I suspect that the problem of the narrow field of view is often mis-attributed wholly to the inherent properties of the long focal length, when a surprising amount of it is actually due to a killer-narrow baffle in the draw tube. For my honorable, but not not valuable, f/15 Jason 313, I removed that baffle. For my collectable f/16.7 Tasco 7te-5, I stored the original draw tube in the cabinet, and replaced it with a new one without a baffle. Both draw tubes were then flocked and converted to accept 1.25" diagonals and oculars, resulting in notably wider fields of view and brighter images.Yes, the inherent flaw of slow refractors is difficulty getting low-power views. With 1.25" you can use up to a 40mm Plossl with a AFOV that maxes out the barrel, about 45 degrees. Still it is fun to use these scopes in period context.
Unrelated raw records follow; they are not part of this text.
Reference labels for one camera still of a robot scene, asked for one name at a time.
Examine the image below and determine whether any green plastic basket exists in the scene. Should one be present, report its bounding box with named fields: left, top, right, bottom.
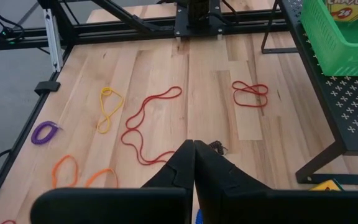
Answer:
left=300, top=0, right=358, bottom=77

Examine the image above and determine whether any yellow rubber band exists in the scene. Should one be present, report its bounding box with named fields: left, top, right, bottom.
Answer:
left=96, top=86, right=125, bottom=134

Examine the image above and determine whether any orange rubber band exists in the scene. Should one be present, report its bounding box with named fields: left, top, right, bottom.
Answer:
left=52, top=154, right=79, bottom=189
left=85, top=167, right=119, bottom=189

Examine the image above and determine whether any black coil keychain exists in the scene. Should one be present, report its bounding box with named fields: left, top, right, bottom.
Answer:
left=208, top=140, right=229, bottom=156

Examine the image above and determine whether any purple coil keychain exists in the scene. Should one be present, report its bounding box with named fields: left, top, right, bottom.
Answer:
left=30, top=120, right=61, bottom=146

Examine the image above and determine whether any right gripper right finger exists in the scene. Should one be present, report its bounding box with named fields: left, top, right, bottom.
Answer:
left=195, top=140, right=358, bottom=224

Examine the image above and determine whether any aluminium frame post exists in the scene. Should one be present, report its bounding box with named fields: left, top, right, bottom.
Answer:
left=43, top=8, right=64, bottom=73

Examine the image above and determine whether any black table clamp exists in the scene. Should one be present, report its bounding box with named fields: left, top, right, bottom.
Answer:
left=34, top=80, right=62, bottom=96

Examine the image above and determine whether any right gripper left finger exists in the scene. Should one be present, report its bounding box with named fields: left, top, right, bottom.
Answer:
left=29, top=139, right=195, bottom=224

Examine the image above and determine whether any black perforated metal riser shelf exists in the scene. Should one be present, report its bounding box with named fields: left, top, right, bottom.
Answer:
left=261, top=0, right=358, bottom=185

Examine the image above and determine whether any Crayola crayon box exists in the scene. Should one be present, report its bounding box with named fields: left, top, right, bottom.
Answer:
left=308, top=179, right=344, bottom=192
left=323, top=0, right=358, bottom=22

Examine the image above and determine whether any long red rubber band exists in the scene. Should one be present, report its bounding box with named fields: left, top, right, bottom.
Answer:
left=120, top=86, right=183, bottom=166

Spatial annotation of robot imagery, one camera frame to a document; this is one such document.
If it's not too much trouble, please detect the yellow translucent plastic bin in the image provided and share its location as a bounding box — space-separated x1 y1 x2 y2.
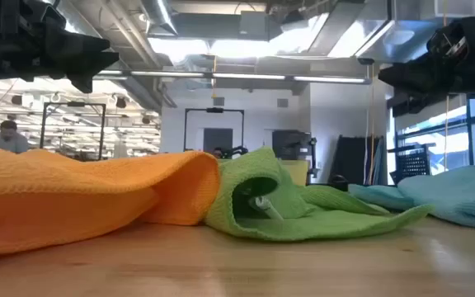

Also fun to run them up to maximum tripod height and look straight through, UP at the sky, no diagonal.
-drl
Note that the success with the Jason 313 occurred despite its draw tube being an odd, narrow size that I could not replace, because a 1.25" draw tube would not fit into the focuser. Furthermore, in the first iteration of its conversion to 1.25" when its narrow baffle was not removed, the scope was not improved so much as it became the King of Kidney-Beaning. The wider field of the 1.25" diagonal and ocular were simply allowing them to see the baffle! This illustrates the importance of eliminating the choke point of that narrow baffle.
Neither scope shows as wide an image as a faster scope would allow, but long focus scopes are capable of wider views than they were originally designed to show.
Edited by Joe Cepleur, 06 March 2024 - 09:04 AM.